A operação Lava Jato e a campanha das mãos limpas na Itália se parecem em poucos pontos, mas são pontos fundamentais. As duas começaram com cavaleiros destemidos dispostos a combater a corrupção em seu país - o procurador Di Prieto lá, o juiz Moro aqui. Nos dois casos algumas leis foram, digamos, dribladas para tocar os processos. Moro levou ligeira vantagem sobre Di Prieto no quesito fins que justificam meios.

O terremoto provocado pelas revelações das mãos limpas, que derrubou partidos, carreiras politicas e reputações na Itália, não teve contrapartida exata na Lava Jato. Aqui os partidos ficaram de pé - só em crise de identidade, sem saber bem o que são e com quem podem se juntar - e carreiras políticas não apenas sobreviveram ao bombardeio da Lava Jato como estão conseguindo enfraquecê-la. Não demora e a faxina moral duradoura que a Lava Jato prometia ao País não passará de nostalgia. Lembra do Moro? E pensar que um juiz de província quase liquidou a República...

Na Itália, houve suicídios de envolvidos em escândalos denunciados pelas mãos limpas. Aqui o único suicídio provocado pela Lava Jato foi o de um inocente injustamente acusado. O que as mãos limpas e a Lava Jato tem indiscutivelmente em comum é que, na busca por uma moral absoluta, desnudaram mais do que esquemas de corrupção e de bandidagem corporativa, fizeram - sem querer - retratos de corpo inteiro do capitalismo de compadres em vigor nos seus países.

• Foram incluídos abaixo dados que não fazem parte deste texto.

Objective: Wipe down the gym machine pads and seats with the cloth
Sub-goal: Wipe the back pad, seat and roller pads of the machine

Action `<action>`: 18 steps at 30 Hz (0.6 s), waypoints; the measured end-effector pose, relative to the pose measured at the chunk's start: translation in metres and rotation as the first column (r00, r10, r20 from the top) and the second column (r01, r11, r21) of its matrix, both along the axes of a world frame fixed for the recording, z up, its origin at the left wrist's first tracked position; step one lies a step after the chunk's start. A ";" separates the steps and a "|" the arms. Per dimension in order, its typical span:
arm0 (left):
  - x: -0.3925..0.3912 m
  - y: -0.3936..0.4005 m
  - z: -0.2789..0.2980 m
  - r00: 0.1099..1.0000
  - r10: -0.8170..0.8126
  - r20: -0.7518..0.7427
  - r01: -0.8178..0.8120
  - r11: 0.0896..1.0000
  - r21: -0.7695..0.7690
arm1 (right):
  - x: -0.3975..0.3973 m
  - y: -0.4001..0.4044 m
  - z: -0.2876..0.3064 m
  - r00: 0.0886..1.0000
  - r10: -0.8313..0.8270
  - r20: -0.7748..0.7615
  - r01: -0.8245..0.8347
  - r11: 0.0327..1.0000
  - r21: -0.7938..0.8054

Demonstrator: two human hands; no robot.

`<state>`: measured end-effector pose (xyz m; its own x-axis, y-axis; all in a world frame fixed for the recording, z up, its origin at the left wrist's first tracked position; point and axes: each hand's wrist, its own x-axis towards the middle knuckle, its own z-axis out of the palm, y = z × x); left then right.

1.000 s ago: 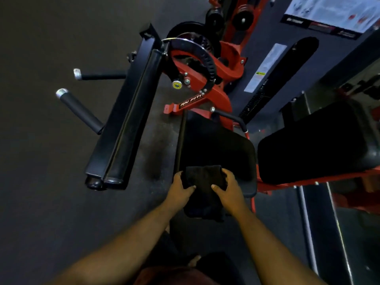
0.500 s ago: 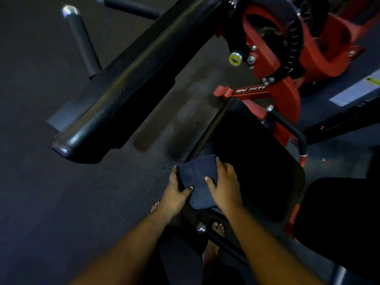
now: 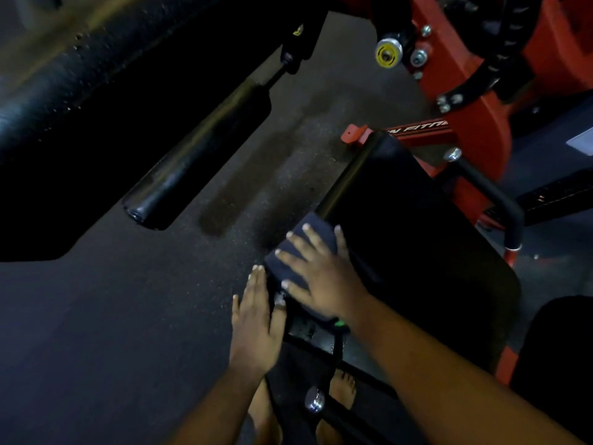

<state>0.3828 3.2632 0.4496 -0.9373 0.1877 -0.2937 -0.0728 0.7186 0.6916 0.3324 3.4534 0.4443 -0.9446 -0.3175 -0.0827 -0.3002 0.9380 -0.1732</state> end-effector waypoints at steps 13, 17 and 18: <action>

Itália e Brasil têm a mesma história de sociedades dominadas por sistemas excludentes de poder que se fecham contra qualquer ameaça de mudança. Não cabe dizer que na Itália é pior porque lá tem o complicador da máfia. Nós também temos máfias, que só não ousam dizer seu nome.

Na confusão política e econômica deixada pelas mãos limpas na Itália, brotou, como um cogumelo venenoso, o Berlusconi. O Moro é o nosso Di Prieto, a frustração com as mãos limpas é a frustração com a nossa Lava Jato derrotada, o capitalismo viciado da Itália é o nosso capitalismo mafioso... Resta a grande questão: quem será o nosso Berlusconi?